▶ TASK DESCRIPTION: From the first line onward, reproduce the records exactly; the final line to include is the one holding "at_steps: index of".

▶ RECORD SET:
- Opening Delimiter -

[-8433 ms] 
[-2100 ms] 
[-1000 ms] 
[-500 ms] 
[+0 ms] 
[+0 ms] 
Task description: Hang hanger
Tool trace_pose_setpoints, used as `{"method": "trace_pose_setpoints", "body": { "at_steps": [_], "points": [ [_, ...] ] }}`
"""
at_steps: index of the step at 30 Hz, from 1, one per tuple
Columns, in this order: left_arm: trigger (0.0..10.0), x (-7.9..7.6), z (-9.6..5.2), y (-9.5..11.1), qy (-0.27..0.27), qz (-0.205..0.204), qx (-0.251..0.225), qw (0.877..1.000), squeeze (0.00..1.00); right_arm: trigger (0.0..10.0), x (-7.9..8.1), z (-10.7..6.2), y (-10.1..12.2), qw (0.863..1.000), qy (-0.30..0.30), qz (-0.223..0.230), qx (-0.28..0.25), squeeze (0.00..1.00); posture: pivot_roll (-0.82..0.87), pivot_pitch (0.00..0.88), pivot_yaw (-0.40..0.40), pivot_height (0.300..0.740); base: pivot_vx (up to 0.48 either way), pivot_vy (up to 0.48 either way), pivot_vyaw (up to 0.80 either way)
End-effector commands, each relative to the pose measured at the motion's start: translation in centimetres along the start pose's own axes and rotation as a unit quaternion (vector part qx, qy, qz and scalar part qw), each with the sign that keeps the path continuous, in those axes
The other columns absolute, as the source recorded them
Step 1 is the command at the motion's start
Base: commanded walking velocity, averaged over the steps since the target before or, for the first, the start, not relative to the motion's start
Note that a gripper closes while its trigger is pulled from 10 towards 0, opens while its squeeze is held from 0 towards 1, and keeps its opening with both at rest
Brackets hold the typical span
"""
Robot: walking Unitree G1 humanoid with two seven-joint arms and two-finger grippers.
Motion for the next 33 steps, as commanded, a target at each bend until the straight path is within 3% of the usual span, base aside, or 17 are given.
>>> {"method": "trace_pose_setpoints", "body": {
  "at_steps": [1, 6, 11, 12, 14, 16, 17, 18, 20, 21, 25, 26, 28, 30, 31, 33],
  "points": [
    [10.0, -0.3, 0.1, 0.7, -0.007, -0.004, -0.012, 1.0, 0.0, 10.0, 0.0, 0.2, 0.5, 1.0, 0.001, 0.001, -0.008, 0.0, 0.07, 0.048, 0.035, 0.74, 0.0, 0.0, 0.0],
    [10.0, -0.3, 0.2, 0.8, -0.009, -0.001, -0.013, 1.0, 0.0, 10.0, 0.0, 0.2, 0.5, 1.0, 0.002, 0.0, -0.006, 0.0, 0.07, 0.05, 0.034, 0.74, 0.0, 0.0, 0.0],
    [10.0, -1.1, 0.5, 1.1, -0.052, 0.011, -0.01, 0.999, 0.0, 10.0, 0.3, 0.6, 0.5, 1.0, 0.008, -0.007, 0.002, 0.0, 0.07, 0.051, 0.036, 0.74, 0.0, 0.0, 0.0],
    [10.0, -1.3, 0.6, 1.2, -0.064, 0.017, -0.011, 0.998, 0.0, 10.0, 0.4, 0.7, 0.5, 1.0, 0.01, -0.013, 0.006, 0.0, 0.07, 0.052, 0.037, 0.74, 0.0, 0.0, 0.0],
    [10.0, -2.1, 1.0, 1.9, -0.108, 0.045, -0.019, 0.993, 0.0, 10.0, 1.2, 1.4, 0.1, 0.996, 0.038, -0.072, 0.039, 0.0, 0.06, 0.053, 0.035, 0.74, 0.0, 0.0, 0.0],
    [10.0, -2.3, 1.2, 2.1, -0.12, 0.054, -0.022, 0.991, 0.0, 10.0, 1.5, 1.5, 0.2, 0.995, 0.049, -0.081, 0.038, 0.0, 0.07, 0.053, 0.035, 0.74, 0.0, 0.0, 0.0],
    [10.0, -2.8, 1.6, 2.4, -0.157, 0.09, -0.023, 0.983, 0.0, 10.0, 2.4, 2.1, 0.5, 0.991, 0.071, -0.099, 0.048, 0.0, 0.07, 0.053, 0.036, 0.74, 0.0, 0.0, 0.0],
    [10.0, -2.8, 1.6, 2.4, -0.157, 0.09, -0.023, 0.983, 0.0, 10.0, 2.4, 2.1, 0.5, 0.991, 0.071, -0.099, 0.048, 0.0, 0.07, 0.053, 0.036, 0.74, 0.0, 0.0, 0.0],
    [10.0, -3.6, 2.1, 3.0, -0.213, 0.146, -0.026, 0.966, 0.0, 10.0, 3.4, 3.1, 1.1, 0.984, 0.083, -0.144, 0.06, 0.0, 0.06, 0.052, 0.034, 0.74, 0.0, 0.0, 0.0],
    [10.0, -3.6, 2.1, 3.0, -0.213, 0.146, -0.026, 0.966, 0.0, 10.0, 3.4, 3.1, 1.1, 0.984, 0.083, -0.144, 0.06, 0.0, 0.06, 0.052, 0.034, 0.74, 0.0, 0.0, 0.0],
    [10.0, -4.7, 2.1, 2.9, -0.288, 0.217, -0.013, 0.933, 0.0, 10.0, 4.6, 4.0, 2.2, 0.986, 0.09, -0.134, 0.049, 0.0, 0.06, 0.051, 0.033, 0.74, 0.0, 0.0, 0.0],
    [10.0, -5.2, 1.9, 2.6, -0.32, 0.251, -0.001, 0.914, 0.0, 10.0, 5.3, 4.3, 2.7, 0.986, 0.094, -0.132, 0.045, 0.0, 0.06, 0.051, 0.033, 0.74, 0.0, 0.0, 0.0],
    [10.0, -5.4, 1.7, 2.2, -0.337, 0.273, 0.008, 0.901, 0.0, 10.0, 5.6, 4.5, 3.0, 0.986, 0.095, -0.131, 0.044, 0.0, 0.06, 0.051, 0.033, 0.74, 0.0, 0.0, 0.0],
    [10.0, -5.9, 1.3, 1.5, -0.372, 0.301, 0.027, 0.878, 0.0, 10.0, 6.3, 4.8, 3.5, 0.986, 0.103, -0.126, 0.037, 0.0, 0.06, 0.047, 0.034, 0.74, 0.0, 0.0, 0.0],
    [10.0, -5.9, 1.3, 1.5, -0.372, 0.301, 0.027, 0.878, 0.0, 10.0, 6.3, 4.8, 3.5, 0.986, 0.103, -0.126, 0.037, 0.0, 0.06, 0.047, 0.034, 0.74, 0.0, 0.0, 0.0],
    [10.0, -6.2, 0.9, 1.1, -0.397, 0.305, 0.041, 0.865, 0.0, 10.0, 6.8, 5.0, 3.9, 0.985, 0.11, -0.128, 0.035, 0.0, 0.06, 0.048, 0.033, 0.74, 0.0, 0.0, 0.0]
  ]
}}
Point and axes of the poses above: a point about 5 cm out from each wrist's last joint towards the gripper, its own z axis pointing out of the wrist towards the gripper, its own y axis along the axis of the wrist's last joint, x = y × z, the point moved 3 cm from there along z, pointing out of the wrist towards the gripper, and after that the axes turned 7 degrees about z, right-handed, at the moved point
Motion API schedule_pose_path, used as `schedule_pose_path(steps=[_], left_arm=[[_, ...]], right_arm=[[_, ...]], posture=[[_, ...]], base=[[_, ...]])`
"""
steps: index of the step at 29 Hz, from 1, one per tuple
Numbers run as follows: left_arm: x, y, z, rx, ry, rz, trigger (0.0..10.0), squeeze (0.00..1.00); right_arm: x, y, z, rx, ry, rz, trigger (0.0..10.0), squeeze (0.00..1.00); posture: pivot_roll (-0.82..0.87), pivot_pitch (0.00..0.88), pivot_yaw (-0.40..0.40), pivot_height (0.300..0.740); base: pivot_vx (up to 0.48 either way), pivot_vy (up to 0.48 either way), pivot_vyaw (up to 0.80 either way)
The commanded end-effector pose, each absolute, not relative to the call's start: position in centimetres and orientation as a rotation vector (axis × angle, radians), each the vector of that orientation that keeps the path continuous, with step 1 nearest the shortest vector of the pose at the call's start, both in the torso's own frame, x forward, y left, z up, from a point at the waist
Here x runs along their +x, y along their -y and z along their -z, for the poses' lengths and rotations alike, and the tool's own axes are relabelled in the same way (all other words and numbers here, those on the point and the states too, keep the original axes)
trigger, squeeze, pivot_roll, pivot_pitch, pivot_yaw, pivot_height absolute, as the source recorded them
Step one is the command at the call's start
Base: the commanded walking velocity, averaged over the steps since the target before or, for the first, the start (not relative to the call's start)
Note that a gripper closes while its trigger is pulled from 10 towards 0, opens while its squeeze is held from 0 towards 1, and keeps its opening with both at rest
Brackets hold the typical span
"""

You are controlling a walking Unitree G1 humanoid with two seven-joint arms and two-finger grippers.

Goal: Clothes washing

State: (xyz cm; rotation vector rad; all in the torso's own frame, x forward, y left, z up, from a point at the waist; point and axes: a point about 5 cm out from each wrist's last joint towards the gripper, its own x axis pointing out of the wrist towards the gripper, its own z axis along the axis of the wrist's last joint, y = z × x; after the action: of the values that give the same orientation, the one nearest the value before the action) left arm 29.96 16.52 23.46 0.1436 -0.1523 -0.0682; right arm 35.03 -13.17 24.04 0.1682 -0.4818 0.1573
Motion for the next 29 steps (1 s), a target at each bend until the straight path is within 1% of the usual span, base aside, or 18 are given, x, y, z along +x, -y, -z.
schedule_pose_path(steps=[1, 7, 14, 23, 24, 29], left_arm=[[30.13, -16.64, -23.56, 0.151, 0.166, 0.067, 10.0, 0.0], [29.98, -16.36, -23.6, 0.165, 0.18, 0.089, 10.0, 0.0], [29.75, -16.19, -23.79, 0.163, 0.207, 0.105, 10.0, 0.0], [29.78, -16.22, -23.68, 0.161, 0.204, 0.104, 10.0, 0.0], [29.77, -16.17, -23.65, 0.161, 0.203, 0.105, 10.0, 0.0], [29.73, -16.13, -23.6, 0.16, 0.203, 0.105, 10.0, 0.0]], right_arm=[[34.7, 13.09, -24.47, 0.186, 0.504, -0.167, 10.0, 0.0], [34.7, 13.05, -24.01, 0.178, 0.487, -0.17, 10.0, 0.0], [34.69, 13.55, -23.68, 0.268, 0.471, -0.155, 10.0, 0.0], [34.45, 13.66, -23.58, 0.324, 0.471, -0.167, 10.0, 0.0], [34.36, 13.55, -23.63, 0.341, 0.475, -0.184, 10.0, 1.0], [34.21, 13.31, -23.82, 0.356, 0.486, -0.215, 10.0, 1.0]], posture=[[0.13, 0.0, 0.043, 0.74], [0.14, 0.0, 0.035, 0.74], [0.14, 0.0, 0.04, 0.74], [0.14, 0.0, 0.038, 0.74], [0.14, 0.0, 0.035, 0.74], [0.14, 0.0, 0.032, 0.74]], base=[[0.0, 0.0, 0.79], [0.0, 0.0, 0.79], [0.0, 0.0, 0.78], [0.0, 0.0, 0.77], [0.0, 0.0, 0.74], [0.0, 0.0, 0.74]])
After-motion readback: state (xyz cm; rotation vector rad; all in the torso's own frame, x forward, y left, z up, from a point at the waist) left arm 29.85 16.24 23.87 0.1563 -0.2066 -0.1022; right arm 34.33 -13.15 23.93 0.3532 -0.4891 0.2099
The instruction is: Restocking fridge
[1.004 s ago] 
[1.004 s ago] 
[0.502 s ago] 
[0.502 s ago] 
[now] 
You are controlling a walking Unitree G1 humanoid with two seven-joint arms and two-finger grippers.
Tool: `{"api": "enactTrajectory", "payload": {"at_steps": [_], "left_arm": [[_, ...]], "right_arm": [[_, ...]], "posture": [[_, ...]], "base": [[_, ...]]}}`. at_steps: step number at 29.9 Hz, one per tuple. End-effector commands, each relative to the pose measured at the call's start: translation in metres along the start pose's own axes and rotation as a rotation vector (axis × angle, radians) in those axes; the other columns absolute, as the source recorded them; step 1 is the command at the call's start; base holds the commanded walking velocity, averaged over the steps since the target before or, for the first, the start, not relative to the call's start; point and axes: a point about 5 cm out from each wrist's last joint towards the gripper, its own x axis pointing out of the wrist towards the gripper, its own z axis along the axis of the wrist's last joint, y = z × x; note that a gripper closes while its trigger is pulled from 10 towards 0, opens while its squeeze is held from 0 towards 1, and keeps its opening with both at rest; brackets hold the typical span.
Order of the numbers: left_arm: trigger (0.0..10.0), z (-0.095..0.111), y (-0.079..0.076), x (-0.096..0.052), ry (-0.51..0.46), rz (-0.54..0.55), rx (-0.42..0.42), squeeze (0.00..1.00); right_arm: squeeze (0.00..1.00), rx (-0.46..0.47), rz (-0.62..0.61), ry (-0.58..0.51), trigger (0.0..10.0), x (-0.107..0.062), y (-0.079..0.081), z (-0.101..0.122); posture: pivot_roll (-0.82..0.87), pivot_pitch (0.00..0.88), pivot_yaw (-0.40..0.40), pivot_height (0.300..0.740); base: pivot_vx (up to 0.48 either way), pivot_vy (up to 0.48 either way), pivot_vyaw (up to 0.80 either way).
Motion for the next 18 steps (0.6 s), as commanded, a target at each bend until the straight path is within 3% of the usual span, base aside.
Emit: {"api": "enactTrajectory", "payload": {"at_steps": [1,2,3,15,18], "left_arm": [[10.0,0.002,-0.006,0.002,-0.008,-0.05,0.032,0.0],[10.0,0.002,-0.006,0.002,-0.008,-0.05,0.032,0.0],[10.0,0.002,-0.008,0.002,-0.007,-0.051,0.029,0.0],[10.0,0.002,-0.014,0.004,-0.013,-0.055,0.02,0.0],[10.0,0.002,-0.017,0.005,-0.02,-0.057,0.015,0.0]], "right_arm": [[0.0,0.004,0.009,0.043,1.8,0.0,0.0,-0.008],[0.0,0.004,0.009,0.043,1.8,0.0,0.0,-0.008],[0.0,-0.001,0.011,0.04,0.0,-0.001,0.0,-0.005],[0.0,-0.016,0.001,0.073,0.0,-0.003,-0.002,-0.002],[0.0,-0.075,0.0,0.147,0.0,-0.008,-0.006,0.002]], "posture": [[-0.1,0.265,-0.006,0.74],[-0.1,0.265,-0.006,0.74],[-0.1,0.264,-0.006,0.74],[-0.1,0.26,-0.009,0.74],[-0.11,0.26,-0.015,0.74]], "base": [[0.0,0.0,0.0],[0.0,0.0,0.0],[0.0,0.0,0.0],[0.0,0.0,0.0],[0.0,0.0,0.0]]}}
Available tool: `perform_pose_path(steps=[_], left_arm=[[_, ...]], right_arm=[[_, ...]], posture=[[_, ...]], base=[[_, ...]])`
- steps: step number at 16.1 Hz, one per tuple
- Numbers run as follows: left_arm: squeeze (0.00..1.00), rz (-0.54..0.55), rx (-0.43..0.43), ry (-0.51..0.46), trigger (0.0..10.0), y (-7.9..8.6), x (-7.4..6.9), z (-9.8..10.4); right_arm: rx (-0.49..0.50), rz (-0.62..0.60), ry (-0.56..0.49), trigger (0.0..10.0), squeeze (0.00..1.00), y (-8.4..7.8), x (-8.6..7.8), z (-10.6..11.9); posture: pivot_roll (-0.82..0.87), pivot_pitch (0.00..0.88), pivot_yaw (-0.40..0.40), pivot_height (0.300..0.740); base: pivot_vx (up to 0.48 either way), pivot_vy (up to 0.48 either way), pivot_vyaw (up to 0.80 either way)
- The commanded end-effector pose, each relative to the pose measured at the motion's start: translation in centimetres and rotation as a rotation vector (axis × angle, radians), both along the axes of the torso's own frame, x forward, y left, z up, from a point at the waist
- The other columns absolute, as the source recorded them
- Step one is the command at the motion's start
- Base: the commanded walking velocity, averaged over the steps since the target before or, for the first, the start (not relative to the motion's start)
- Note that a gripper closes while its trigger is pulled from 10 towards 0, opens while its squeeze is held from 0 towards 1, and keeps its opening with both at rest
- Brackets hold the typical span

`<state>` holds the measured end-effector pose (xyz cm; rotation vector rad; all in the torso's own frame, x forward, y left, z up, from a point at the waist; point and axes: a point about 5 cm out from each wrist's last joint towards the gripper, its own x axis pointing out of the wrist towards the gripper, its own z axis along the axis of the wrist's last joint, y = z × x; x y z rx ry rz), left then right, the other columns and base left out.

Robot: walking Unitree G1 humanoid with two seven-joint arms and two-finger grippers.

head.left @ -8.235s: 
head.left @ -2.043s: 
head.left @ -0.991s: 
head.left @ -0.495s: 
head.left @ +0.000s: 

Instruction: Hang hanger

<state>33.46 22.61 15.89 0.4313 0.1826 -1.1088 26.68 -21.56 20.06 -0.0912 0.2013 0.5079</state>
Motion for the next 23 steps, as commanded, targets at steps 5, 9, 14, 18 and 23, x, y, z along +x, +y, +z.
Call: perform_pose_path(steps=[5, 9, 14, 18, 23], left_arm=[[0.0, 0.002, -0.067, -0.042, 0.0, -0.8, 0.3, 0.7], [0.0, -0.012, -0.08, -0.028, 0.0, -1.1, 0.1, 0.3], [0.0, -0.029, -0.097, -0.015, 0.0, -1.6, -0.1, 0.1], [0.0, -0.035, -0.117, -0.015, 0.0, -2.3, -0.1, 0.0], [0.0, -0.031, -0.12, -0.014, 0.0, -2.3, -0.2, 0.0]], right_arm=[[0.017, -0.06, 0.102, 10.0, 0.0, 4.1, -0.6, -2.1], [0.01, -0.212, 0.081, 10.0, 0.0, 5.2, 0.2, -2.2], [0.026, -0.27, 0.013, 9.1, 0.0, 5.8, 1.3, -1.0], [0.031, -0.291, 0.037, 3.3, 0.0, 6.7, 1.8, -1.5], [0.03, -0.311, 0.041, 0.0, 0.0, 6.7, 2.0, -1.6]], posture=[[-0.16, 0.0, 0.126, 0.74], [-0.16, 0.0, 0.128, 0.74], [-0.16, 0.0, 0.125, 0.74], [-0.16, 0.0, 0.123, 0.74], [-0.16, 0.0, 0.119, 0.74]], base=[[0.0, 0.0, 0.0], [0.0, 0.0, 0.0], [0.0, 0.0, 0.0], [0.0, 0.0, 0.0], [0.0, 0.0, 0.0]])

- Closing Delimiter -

▶ ANSWER AREA:
[-8433 ms] 
[-2100 ms] 
[-1000 ms] 
[-500 ms] 
[+0 ms] 
[+0 ms] 
Task description: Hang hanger
Tool trace_pose_setpoints, used as `{"method": "trace_pose_setpoints", "body": { "at_steps": [_], "points": [ [_, ...] ] }}`
"""
at_steps: index of the step at 30 Hz, from 1, one per tuple

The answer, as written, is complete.